Only the stretch of the listing below that runs from the line with "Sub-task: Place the" through the line with "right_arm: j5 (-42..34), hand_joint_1" is to be printed, exactly and with both ends.

*Material for this exercise*

☆ ☆ ☆

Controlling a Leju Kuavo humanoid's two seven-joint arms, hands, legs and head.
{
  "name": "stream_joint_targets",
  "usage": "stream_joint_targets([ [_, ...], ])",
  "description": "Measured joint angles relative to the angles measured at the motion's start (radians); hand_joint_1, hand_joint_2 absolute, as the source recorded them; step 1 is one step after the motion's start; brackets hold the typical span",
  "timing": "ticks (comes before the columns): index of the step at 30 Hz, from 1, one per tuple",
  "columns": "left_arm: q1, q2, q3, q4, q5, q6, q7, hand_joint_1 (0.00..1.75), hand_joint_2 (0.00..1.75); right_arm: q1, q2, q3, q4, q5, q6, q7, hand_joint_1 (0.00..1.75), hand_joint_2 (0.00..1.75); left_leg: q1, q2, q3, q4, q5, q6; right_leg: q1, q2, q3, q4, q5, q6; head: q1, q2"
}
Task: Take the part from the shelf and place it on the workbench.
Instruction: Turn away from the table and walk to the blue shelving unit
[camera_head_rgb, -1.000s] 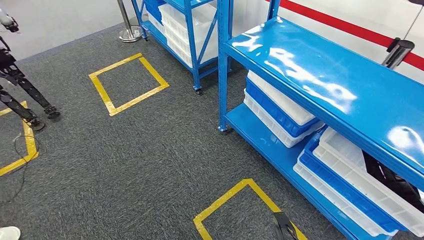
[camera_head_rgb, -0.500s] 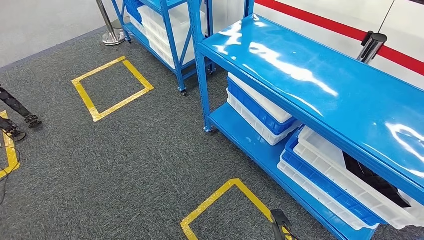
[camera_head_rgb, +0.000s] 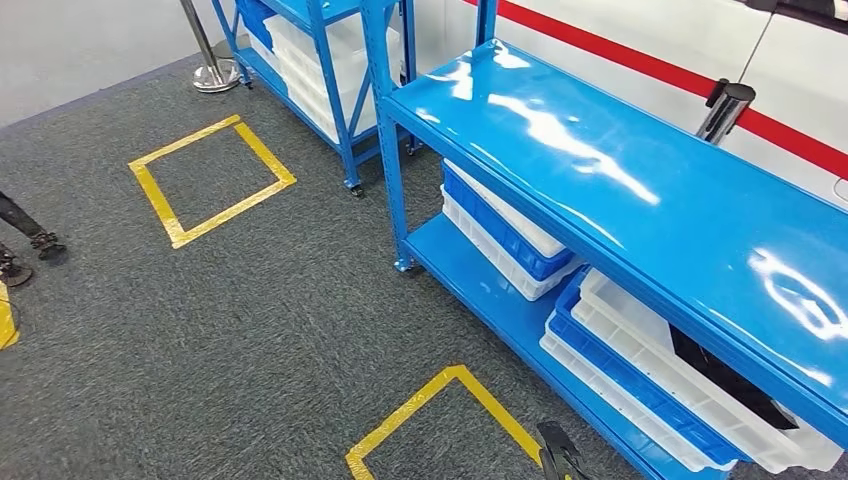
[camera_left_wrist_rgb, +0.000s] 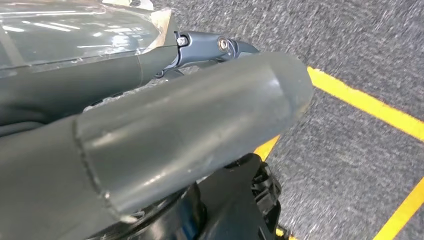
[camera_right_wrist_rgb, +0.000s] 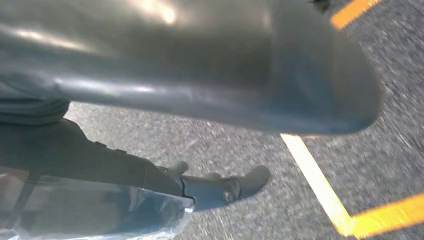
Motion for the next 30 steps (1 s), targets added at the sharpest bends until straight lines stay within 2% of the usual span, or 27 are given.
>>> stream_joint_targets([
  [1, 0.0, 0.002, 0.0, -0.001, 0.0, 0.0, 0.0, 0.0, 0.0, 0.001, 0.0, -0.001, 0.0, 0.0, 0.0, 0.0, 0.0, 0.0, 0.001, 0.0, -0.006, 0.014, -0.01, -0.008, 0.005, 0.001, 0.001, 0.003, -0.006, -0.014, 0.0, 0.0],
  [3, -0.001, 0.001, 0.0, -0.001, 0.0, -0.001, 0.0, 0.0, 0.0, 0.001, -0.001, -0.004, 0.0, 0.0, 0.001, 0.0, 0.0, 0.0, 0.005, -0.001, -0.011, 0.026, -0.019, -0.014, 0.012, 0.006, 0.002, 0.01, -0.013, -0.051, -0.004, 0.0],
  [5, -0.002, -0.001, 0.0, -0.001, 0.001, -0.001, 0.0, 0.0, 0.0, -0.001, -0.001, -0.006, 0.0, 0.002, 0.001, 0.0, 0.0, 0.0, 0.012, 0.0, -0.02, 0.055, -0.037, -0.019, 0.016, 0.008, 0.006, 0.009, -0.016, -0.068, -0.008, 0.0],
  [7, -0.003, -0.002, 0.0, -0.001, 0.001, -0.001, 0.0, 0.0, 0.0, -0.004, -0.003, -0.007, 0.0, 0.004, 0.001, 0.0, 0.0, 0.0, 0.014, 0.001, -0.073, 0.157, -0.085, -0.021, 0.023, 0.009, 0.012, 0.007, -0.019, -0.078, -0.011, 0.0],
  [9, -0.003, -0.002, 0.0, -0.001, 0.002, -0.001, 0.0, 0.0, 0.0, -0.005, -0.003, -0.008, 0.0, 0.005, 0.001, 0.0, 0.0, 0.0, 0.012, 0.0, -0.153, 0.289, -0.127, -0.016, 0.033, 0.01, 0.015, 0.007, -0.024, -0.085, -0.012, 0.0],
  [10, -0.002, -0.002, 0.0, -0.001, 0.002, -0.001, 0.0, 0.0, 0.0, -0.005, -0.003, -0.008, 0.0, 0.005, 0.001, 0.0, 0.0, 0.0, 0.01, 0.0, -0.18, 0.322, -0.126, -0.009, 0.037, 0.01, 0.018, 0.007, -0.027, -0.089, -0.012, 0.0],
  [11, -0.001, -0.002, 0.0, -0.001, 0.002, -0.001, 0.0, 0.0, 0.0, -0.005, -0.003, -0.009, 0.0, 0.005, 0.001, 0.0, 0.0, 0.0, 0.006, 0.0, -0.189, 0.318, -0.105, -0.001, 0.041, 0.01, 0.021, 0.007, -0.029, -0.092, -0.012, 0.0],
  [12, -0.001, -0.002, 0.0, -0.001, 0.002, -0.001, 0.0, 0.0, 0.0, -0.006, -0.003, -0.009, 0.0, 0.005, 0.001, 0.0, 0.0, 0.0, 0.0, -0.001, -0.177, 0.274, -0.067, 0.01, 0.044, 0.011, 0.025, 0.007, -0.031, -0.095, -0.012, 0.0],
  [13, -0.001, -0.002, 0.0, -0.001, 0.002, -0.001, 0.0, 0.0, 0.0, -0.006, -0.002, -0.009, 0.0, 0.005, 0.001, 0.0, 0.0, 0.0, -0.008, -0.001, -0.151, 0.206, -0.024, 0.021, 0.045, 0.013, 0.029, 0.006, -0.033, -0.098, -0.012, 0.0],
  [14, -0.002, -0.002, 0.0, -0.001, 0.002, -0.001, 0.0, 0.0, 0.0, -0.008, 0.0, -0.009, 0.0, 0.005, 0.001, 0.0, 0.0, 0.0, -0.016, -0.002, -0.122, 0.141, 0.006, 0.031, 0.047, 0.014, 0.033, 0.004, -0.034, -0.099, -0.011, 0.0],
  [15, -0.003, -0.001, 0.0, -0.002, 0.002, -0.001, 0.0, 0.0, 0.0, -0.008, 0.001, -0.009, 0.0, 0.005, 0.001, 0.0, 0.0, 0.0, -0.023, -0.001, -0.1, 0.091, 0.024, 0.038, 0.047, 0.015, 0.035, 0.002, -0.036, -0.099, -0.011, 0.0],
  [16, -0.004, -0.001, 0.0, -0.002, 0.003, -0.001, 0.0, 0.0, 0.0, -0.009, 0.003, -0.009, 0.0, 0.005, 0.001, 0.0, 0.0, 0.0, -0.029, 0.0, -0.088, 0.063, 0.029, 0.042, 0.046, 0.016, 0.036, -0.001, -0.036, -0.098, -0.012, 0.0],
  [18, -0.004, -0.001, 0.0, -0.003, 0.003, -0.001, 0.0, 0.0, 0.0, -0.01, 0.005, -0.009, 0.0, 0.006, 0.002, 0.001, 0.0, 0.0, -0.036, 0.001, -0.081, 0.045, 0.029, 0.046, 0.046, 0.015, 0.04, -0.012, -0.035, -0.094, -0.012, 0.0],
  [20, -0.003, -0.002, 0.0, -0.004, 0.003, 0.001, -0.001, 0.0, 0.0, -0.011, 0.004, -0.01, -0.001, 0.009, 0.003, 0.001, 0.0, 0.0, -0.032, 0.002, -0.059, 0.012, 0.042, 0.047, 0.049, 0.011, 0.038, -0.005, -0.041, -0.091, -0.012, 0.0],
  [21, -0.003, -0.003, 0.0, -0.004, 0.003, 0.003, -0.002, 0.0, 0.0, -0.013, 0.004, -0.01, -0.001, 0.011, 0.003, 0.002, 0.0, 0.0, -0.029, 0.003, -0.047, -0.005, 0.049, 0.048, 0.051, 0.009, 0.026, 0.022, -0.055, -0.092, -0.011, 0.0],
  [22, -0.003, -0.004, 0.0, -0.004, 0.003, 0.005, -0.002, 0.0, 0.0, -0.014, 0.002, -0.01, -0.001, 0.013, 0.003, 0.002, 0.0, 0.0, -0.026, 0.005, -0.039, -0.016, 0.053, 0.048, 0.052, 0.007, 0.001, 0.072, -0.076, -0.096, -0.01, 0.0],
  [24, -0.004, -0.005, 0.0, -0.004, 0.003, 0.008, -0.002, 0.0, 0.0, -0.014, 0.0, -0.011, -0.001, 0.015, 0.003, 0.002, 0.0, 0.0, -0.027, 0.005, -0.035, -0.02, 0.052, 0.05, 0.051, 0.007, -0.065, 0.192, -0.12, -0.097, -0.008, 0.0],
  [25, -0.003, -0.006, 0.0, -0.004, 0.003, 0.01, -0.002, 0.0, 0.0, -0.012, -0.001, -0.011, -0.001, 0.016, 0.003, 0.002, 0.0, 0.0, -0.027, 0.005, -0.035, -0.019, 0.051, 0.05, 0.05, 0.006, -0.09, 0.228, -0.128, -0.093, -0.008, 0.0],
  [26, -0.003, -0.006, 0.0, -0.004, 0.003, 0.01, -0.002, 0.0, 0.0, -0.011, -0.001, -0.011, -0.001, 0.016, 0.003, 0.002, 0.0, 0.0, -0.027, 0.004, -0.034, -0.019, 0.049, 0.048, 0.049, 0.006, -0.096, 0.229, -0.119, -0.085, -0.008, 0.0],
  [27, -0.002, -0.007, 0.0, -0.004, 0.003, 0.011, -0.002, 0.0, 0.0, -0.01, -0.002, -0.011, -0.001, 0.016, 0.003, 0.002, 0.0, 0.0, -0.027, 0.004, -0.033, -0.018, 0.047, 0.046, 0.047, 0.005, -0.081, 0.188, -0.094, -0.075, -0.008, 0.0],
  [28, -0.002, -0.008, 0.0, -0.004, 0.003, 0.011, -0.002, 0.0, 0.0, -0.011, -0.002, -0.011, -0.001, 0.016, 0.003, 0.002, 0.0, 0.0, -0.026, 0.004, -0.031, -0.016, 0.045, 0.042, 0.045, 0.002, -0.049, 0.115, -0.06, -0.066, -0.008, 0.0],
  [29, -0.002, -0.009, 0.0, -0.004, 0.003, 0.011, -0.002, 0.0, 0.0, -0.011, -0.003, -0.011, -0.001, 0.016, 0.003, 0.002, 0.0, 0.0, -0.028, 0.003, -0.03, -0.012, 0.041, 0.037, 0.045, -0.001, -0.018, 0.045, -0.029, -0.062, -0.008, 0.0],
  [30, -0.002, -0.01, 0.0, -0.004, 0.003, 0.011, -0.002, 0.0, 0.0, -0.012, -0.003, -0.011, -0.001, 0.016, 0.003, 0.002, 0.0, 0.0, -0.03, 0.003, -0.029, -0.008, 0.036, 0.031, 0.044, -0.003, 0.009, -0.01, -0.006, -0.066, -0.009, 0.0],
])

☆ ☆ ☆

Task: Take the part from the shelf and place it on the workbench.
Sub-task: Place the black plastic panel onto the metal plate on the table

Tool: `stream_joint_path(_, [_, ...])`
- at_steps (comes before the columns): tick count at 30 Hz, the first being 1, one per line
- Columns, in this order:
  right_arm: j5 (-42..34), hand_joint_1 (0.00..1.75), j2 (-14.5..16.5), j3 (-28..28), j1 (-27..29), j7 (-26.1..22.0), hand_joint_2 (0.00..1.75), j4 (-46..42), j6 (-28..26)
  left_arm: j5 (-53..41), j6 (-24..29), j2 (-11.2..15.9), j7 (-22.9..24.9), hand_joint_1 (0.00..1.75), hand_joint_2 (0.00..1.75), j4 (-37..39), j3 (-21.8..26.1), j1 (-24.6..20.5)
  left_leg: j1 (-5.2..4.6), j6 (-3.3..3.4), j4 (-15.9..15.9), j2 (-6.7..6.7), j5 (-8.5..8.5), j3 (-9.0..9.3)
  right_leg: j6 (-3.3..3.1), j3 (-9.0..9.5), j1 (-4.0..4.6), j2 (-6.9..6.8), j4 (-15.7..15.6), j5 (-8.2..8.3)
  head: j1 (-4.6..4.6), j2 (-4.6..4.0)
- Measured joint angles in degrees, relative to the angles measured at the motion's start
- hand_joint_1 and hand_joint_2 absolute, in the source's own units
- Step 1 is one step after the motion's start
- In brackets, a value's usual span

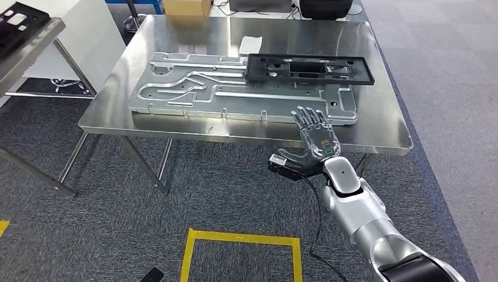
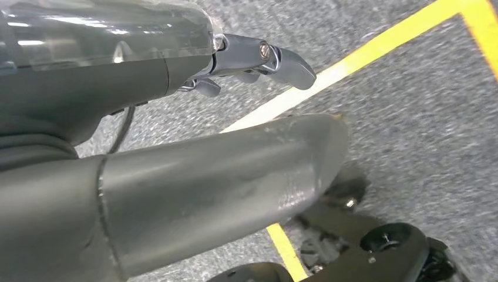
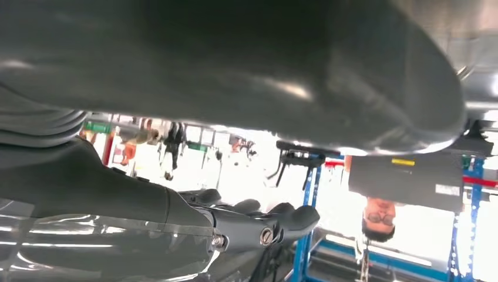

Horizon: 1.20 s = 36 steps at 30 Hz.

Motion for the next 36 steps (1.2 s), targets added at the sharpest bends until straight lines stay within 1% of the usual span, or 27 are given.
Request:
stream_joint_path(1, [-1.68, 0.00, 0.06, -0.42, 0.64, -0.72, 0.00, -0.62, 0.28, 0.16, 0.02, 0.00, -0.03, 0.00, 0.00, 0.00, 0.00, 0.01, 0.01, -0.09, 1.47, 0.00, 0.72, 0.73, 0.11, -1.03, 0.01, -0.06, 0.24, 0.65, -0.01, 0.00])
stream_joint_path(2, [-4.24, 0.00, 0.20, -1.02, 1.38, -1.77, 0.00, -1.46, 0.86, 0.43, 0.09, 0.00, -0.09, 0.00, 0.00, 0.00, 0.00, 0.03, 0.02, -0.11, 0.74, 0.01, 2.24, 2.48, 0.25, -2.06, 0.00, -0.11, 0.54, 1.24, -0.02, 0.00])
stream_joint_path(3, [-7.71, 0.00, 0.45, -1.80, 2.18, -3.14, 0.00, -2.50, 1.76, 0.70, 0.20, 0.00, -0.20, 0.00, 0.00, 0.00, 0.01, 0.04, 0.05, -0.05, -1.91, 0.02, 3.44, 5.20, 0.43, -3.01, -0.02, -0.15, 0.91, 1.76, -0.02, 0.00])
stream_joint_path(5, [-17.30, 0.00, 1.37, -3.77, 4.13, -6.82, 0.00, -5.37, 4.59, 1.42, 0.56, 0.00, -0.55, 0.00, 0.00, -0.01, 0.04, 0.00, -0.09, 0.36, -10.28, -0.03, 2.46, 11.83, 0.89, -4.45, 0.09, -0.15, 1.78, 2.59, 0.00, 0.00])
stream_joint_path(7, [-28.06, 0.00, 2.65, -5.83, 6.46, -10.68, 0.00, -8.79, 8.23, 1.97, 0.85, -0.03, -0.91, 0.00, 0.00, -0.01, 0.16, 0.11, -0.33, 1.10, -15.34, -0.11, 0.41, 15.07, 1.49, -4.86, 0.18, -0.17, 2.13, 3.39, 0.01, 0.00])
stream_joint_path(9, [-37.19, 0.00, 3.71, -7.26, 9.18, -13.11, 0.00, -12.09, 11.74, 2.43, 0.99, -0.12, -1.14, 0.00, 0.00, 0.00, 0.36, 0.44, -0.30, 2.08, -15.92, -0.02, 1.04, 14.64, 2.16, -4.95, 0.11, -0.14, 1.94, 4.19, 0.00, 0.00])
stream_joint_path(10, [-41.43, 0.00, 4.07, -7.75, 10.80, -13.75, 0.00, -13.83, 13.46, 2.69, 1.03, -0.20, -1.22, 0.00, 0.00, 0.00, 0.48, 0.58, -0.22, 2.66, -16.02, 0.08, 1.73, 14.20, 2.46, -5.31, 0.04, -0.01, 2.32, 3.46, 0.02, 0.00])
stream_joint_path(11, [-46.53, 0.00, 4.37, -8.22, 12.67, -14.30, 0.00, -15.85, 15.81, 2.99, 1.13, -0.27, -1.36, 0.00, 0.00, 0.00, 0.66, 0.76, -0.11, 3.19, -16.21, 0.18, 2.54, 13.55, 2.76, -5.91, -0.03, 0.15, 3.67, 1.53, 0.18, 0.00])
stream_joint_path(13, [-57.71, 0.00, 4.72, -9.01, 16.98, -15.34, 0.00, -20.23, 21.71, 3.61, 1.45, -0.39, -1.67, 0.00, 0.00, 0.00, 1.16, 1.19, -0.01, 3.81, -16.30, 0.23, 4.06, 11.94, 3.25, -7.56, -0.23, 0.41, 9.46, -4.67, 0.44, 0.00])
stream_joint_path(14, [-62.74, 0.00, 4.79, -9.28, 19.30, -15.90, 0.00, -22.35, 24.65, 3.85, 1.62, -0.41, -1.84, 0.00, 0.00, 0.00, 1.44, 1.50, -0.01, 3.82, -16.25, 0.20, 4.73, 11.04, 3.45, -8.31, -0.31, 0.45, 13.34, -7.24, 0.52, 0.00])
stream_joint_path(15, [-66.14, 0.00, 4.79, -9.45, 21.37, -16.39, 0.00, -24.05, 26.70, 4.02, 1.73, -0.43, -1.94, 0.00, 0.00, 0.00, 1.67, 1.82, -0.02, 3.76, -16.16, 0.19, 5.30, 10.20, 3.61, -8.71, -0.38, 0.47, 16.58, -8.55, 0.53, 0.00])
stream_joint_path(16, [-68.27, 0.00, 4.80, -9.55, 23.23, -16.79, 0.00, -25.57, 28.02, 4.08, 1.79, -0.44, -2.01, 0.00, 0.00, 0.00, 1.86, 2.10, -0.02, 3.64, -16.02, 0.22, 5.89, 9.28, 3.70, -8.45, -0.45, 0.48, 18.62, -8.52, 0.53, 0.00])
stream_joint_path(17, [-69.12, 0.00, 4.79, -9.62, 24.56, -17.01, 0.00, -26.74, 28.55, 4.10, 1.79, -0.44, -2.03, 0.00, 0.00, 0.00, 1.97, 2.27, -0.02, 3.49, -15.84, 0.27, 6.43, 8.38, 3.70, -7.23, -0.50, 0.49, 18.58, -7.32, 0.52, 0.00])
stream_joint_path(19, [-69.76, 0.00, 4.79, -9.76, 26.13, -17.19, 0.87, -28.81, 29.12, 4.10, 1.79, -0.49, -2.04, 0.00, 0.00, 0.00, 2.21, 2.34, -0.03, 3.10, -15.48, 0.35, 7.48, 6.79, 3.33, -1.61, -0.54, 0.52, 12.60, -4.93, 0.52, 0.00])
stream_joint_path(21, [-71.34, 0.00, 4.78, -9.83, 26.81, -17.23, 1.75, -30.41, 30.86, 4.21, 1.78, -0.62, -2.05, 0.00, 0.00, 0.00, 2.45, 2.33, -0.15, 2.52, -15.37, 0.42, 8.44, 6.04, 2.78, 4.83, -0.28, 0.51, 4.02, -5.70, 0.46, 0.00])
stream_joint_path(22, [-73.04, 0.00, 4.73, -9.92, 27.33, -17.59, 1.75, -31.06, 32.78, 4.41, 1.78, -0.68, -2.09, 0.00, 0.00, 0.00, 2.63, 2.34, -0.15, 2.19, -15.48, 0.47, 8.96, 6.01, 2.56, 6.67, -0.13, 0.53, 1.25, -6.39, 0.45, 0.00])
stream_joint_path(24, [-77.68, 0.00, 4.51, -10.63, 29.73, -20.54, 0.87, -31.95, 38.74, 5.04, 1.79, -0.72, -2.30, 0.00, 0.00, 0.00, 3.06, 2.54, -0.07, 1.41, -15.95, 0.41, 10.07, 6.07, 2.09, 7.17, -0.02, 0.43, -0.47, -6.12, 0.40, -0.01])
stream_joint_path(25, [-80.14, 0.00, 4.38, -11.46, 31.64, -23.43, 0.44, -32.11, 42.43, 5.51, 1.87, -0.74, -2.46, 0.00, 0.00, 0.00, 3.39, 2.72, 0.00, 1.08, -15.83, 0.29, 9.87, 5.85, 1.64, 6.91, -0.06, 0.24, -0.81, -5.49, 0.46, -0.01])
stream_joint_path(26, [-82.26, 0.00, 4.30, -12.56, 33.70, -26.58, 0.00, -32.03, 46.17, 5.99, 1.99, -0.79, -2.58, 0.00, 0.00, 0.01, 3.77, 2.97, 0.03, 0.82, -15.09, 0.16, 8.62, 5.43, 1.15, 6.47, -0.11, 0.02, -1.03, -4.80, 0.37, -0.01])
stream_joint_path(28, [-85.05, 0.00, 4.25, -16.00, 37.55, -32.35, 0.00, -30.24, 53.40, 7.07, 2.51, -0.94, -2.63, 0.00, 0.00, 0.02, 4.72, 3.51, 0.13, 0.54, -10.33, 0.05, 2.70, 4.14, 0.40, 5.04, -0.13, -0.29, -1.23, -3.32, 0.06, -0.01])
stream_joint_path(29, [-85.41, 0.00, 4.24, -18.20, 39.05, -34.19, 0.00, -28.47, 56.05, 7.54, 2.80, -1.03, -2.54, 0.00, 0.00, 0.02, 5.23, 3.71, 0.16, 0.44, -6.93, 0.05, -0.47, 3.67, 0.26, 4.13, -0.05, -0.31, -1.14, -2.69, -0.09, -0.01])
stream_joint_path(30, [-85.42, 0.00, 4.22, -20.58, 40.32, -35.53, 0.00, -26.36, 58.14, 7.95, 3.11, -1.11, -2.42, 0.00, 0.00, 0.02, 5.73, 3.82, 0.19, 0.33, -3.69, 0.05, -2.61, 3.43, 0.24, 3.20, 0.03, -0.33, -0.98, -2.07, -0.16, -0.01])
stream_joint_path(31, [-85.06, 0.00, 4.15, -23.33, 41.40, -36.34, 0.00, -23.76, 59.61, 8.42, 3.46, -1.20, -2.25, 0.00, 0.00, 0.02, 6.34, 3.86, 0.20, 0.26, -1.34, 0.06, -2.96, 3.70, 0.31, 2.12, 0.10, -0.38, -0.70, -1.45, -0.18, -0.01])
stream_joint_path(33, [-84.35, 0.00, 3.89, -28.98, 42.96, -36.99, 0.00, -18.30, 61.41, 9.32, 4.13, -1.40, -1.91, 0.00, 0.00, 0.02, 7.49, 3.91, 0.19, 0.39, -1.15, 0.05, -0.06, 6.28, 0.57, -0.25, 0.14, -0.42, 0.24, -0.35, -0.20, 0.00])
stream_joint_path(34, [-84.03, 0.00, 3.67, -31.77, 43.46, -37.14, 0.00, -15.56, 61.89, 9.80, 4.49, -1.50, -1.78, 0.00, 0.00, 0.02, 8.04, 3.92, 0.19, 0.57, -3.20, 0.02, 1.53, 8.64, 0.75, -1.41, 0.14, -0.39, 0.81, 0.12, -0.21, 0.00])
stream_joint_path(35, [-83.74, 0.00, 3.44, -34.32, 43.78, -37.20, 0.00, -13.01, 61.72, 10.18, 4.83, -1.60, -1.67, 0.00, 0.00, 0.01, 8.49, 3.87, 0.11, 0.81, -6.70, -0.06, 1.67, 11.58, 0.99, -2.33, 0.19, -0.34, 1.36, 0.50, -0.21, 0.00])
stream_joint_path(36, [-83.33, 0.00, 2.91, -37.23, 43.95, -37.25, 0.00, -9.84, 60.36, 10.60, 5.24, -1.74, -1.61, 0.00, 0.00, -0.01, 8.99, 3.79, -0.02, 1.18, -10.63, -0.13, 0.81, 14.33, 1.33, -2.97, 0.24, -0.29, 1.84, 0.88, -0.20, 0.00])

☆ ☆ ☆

*Answer section*
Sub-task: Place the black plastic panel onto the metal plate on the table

Tool: `stream_joint_path(_, [_, ...])`
- at_steps (comes before the columns): tick count at 30 Hz, the first being 1, one per line
- Columns, in this order:
  right_arm: j5 (-42..34), hand_joint_1 (0.00..1.75), j2 (-14.5..16.5), j3 (-28..28), j1 (-27..29), j7 (-26.1..22.0), hand_joint_2 (0.00..1.75), j4 (-46..42), j6 (-28..26)

This concludes the exercise.